Yarım saat sonra Yemekler bitmişti erkekler içeri geçmişti kadınlarda bir kaç dakika sonra onlarda gelip oturmuştu ahu babasını kucağında uzanmış Melek uyumuş, serkanda Arasla oynuyordu, aslan kızının dinlenmesi için artık kendi evine gitmeliyidi... Yağıza ve haleye baktı...yerinden doğruldu...

"ben artık kalkayım ahu biraz dinlensin"

Yağız başını salladı hale hemen anne yüreği ile "Aslan ateşi falan çıkarsa ara olurmu? Bak saat kaç olursa olsun ara! aklım kalır sizde" Aslan yavaşca yerinden kalkıp haleye baktı...

"için rahat olsun bir şey olursa ararım" timde ayaklandı saat geç olmuştu artık herkes evine gidebilirdi...

"komutanım bizde kalkalım geç oldu" Alp

"tamam çoçuklar"yağız

"yenge ellerine sağlık yemekler çok iyidi" Serkan

Halenin yüzünde tebessüm oldu "afiyet olsun yine yaparım bu sefer bahçede yeriz!" herkes tebessüm edip başını salladı...

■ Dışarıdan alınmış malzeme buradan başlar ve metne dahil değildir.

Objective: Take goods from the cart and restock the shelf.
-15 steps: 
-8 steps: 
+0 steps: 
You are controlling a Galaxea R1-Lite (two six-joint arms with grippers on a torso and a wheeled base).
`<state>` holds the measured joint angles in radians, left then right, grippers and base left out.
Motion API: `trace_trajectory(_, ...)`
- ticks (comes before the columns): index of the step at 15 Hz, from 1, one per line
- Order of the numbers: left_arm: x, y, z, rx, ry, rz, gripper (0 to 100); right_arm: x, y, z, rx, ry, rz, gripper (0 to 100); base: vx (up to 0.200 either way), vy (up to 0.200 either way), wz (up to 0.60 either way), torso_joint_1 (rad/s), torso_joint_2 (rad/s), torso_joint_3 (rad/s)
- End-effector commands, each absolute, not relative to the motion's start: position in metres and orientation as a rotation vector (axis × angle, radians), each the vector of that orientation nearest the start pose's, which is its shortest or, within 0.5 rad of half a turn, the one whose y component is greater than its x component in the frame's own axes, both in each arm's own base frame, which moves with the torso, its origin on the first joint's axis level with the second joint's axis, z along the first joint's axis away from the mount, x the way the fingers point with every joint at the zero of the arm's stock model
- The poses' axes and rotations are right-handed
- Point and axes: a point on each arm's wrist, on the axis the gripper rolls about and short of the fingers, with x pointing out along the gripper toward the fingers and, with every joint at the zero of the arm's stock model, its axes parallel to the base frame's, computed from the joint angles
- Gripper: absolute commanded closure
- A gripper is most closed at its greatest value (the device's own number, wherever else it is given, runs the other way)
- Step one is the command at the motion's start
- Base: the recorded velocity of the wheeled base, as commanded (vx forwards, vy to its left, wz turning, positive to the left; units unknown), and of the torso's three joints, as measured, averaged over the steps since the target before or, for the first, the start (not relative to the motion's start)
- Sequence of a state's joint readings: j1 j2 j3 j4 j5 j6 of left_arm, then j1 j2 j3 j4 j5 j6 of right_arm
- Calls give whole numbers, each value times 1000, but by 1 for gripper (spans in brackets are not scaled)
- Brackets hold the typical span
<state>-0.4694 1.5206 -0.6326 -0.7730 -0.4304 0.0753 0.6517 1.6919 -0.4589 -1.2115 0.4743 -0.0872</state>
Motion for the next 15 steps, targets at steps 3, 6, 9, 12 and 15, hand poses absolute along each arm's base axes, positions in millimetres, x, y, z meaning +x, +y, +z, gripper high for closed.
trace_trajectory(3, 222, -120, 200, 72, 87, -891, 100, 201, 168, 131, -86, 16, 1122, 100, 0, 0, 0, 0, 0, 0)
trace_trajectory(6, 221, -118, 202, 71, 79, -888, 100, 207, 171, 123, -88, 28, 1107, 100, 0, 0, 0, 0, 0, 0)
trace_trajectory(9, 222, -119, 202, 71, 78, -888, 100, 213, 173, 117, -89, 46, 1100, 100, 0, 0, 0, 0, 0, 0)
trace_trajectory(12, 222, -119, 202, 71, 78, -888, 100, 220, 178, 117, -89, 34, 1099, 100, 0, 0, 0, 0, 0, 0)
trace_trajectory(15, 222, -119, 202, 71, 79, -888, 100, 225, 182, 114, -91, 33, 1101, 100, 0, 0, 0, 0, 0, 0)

Herkes vedalaşıp evden çıktı aslanla beraber alt kala indiler Fırat durup aslana baktı bu akşam aslanla kalmalıydı, bugun yaşadıkları ağırdı kardeşinin yanında olmalıydı....

" Aslan bu gece sizinle kalayım mı? Niye soruyorsam bu gece sizdeyim"Aslan fırata döndü yüzünde bir tebessüm oldu...

" sağol Fırat sen güneşi yanlız bırakama bir şey olursa ararım seni "Fırat ne kadar kabul etmek istemesede itiraz edemedi güneşin bu aralar ailesiyle ilgili bazı sorunları vardı... Fırat iki arada bir derede kaldı ne aslanı ne de güneşi yanlız bırakmak istemiyordu...

Aslan fıratın karasız olduğunu fark etti her başı dara düştüğünde Fırat yanındaydı, evet bugun kolay şeyler yaşamamıştı ama başa edebilirdi, düşünmesi gerken çok şey vardı o yüzden yanlız kalması daha iyiydi...

"sen güneşle git hadi" Fırat karşısındaki adama baktı "bir şey olursa hemen ara beni tamam mı? Aramazsan yeminle konuşmam senle bak!"

"tamam hadi git"

Fırat aslana yaklaştı ahuyu uyandırmadan saçlarından öpüp uzaklaştı, aslana selam verip diğerleriyle birlikte çıktılar...

Aslan arkasına dönüp dairenin kapısına yöneldi anahtarı çıkarıp içeri geçti ayakkabılarını çıkarıp ahuyu uyandırmadan odaya yöneldi, zaten üstünde gecenin hırkasından başka bir şey yoktu yavaşca yatağa bırakıp üstünü çıkartı hafif uyanır gibi olduğunda bir kaç saniye bekledi ahu sağa dönüp uykusuna devam etti...

Onun ateşini yükseltmiycek şeyler giydirip yatağa iyce yerleştirdi üstünü yarım bir şekilde örtüpı ateşini bakmak için anlından öptü ateşi yoktu rahatladı geriye çekilip dolaba yöneldi bugun yaşadıkları onu o kadar germiiti ki kasları taş gibi olmuştu duş alıp rahatlamalıydı..

Duştan çıktıktan sonra yeniden ahuya yöneldi ateşine baktığında bir sorun yoktu saçlarından öpüp mutfağa gitmek için odadan çıktı, mutfağa geçip ışığı yaktı kendine sert bir kahve hazırlamalıydı ona bu gece uyku haramdı...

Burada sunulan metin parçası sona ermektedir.